DevOps, part of an overall DataOps strategy, is a crucial piece of improving consistency, scaling your organization, and ensuring quality for consumers of your system(s). Organizations frequently have entire teams dedicated to implementing a DevOps practice within their organization, and there’s a good reason for that. Companies that implemented a DevOps practice reported:
- 63% experience improvement in the quality of their software deployments
- 63% release new software more frequently
- 55% noticed improved cooperation and collaboration
- 38% report a higher quality of code production
The concept of DevOps has been around for quite a while within software engineering but has recently started to find adoption within data engineering, for a good reason.
Companies rely on data to make important decisions across all areas of their business. This means that teams building data products, data pipelines, and analytics must ensure that a high bar is set for quality and consistency.
As part of a data governance strategy, data should be usable, have integrity, be available, and be secure.
DevOps helps ensure that all of these qualities are met.
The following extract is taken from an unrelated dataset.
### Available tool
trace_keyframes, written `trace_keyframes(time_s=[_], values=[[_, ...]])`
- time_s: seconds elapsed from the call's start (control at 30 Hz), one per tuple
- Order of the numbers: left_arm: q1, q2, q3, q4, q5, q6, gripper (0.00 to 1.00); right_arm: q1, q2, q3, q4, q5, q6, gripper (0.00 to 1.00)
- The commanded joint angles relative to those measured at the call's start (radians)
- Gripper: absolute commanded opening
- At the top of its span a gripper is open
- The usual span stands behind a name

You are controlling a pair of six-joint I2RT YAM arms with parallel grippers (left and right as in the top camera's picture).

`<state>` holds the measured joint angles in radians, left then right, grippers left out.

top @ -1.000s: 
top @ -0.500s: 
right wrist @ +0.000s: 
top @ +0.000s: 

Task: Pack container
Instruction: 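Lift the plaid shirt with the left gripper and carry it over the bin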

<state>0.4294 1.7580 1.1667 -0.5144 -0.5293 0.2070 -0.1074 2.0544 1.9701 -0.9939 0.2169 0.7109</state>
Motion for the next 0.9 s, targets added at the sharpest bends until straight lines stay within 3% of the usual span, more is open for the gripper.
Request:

In this post, we’ll take a look at DevOps with the Snowflake Data Cloud, how you would implement a DevOps practice with Snowflake, and what phData recommends along the way.
Building a DevOps Practice on Snowflake
DevOps as a whole covers many different aspects of the software development life cycle (SDLC). When building a DevOps practice, you’re implementing things like:
- Deployment automation
- Infrastructure As Code
- Quality gates
Let’s drill down into each of these and look at how we can implement them with Snowflake.
Deployment Automation
One of the most common pieces of data engineering is building or making adjustments to data models, data pipelines, and data products. Historically, many of these changes would be made by a database administrator (DBA) as part of a change management system.
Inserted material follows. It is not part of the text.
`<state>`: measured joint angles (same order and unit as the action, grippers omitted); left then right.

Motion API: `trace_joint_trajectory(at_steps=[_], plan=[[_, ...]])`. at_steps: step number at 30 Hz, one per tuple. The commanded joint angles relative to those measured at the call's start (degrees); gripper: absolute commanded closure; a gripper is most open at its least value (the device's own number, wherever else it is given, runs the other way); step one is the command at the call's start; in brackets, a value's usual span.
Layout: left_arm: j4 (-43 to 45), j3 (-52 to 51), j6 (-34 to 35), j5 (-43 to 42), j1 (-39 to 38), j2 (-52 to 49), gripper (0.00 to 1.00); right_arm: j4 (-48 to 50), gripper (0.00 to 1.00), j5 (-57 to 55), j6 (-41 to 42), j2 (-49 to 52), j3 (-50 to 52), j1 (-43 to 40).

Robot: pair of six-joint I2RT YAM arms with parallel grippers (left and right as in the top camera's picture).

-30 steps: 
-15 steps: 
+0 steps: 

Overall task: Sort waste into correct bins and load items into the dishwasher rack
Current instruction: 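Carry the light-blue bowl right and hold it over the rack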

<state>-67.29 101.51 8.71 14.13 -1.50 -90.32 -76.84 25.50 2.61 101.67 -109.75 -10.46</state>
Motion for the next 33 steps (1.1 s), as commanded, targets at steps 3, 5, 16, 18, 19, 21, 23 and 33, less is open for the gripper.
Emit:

Engineers would have to request that their changes be promoted from lower environments at a particular date and time. Then once the changes are made, teams would have to perform a suite of manual tests and report their findings.
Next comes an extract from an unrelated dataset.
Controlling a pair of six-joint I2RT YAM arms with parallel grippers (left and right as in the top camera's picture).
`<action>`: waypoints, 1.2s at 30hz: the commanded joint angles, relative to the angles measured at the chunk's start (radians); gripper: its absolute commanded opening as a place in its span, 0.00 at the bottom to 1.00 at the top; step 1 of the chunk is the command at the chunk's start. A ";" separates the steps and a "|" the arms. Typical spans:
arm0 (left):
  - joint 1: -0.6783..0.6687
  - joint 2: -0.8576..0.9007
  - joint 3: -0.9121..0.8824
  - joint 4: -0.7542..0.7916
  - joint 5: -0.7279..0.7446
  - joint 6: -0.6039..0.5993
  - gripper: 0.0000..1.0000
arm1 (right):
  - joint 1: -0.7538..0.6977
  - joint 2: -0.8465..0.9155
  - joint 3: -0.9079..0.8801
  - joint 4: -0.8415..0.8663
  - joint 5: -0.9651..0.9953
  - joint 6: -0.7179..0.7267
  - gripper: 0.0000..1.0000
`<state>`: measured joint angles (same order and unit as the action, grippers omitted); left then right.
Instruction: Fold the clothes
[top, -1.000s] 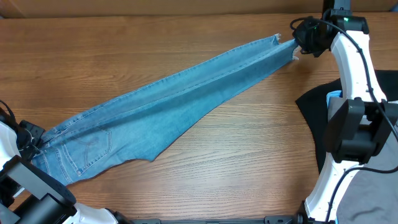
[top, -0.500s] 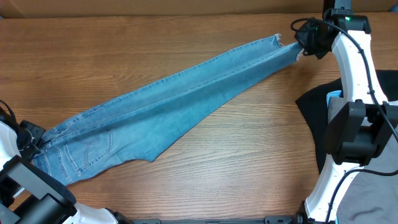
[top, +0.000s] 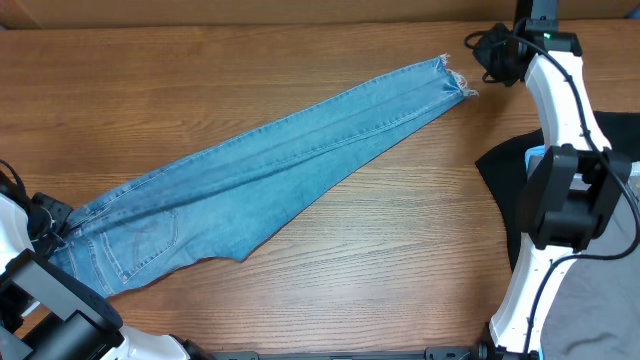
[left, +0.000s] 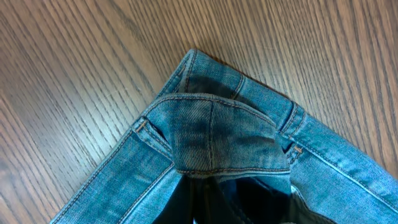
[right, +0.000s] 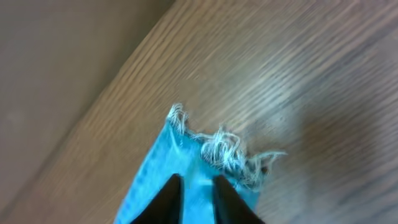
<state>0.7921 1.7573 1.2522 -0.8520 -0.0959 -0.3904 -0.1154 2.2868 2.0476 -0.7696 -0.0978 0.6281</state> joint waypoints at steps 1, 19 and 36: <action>0.006 0.008 0.027 0.004 -0.042 -0.006 0.04 | 0.002 0.020 0.033 0.033 -0.009 -0.014 0.66; 0.006 0.008 0.027 0.008 -0.042 -0.007 0.05 | 0.047 0.016 0.016 -0.269 -0.285 -0.206 0.08; 0.006 0.008 0.027 0.007 -0.042 -0.007 0.05 | 0.267 0.017 -0.241 -0.269 -0.187 -0.119 0.04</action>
<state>0.7921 1.7573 1.2522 -0.8486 -0.1024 -0.3904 0.1696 2.3028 1.8397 -1.0782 -0.3443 0.4629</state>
If changes need to be reverted, the DBA would have to get involved again to make the appropriate changes. This is a very manual, time-consuming process that is prone to human error.
This is what DevOps aims to fix.
Automating Deployments with dbt
One of the ways we can start to address this is by introducing tools such as dbt. dbt gives us the ability to:
- Define tables, views, and other objects
- Define how to load data into those objects (incremental vs full loads)
- Create reusable components via macros
- Track changes over time via git
- Deploy and review changes via a pull request schema
- Define pre/post hooks for things like session variables and cleanup tasks
- Define a suite of tests against your data
- Leverage third-party plugins like Great Expectations for data profiling
- Generate documentation and data lineage
By leveraging dbt for deployment automation, we’re now able to audit changes more accurately and quickly in lower environments. We’re also able to programmatically deploy these changes to each environment, test and profile the data to ensure quality, and generate documentation with data lineage for consumers to understand how data is being generated and used.
Automating dbt Deployments
To further improve our deployment automation, we need to introduce additional tooling to automate the execution of dbt. Teams need to have the ability to run different steps depending on whether code is introduced in a pull request or if changes are merged into particular branches/environments.
Depending on your organization’s needs and architecture, you’ll generally fall into two camps: executing dbt via a continuous integration service or an orchestration tool.
When deciding whether to use a continuous integration service, there are a number to choose from. Here are some examples:
- Github Actions
- Bitbucket Pipelines
- AWS CodeCommit/CodeBuild/CodeDeploy
- Azure DevOps
These tools allow you to define a series of steps that are executed every time a particular condition is met. This could be a manual trigger, changes to git branches, or external triggers.
Note that these continuous integration services will only run dbt once per commit to your branch. This will work for views built with dbt, but you will still need to leverage a scheduler to run dbt on a cadence to rebuild tables.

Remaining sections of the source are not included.